22 November 2001
Nature, 414, 379 (2001) -- Macmillan Publishers Ltd.
Researchers and their live subjects in US universities are valuably protected by some regulatory processes but pointlessly undermined by others. It is time to streamline or scrap the latter.
The tragic deaths of two young people in clinical trials at the University of Pennsylvania and Johns Hopkins University have had a chilling impact on the scientific community, by highlighting what can happen when well-intentioned research goes wrong. Attention in the United States has correspondingly been focused on the workings of the Institutional Review Boards (IRBs) that review and approve human experimentation.

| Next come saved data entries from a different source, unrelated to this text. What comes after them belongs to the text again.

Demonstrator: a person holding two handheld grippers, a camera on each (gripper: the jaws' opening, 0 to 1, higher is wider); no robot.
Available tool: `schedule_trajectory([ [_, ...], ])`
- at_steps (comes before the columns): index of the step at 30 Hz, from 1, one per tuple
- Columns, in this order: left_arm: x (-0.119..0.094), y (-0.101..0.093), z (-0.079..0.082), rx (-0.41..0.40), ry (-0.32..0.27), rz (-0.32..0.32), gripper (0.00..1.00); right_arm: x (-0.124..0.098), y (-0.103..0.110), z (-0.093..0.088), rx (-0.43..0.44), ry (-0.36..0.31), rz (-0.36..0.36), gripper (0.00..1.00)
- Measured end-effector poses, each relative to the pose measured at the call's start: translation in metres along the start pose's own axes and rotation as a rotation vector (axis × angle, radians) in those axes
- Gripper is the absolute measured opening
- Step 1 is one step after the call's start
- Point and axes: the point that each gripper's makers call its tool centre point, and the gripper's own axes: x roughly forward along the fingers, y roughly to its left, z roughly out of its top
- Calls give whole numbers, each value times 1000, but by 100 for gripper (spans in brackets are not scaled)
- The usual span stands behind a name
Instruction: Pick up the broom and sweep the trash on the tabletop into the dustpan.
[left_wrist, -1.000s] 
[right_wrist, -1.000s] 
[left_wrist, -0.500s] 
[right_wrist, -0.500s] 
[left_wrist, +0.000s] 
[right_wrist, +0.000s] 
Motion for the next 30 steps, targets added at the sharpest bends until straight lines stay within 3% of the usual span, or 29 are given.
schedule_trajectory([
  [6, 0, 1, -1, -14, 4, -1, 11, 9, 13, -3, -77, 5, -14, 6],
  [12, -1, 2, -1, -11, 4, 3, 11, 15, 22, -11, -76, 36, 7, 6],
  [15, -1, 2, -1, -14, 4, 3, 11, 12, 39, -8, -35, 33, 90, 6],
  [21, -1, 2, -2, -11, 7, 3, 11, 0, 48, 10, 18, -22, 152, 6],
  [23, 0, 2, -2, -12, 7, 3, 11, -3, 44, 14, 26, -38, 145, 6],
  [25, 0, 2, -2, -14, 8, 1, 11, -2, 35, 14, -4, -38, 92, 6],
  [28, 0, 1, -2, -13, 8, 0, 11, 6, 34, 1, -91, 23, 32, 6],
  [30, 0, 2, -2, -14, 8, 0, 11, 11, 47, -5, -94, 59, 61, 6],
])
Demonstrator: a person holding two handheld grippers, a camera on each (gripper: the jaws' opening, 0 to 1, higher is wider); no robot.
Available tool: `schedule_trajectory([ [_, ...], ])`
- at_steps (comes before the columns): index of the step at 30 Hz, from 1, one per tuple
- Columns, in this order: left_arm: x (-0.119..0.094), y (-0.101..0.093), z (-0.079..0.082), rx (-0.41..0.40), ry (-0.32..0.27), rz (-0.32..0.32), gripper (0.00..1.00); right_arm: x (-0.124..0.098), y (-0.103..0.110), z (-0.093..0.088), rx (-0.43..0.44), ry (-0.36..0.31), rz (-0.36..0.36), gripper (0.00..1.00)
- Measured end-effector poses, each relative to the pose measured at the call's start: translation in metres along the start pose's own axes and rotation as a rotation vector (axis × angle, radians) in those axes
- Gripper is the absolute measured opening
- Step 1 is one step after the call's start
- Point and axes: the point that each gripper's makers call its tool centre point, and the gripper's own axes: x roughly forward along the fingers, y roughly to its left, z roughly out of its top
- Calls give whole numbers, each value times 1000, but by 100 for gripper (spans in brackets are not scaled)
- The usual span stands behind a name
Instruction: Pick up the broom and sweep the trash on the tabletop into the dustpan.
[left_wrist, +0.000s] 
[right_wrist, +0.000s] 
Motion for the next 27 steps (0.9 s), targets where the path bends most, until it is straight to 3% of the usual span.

No doubt all this will mean even more federally mandated rules and regulations that US scientists and institutions will have to follow in order to conduct scientific research legally. Unfortunately, what seems to happen whenever such controversies arise is a blanket application of 'the rules', with no leeway for common sense. The overall effect is that researchers and institutions alike are drowning in paperwork. Sadly, much of the documentation bears little relation to the realities of research, for it accomplishes little beyond slowing down legitimate experiments and making them harder to administer. The work still goes on -- just more slowly and at a greater cost in time and money.
Such views will be discounted by some as reflecting the blinkered interests of researchers. Nature has not hesitated in the past to urge scientists to be more responsive to ethical and social concerns in this context. But it is important to discriminate between what is truly a risk to the study subject, whether human or animal, and what is not. The former category of experiment requires rigorous review, to prevent unnecessary deaths and injury. But much of the research that falls under the purview of IRBs and Institutional Animal Care and Use Committees (IACUCs) does not warrant such close scrutiny, as it causes little real risk for the study subject or, in the case of animals, involves generally accepted procedures such as immunization, taking blood or challenge with standard pathogens. The time spent by committees reviewing such routine protocols to the full extent required by law is time that could be better spent on the more controversial applications.
Climate of fear
This point has been well made in the context of IRB reviews by Robert Schooley, of the University of Colorado School of Medicine, and colleagues in various publications, but it applies to animal research as well. In one respect, the situation with IACUCs is even worse than with IRBs. Nowadays, IACUC reviews must take place before the grant application can even be peer reviewed by the National Institutes of Health (NIH). As most applications are rejected upon peer review, an enormous amount of time is wasted by IACUCs in approving animal experiments that will never be performed. The procedure used to be that an IACUC application was only necessary once a grant application had fared well enough to be approved in principle; this sensible process was changed through pressure on the NIH from animal-welfare lobbyists, leading to yet more paperwork but no real benefit to animals.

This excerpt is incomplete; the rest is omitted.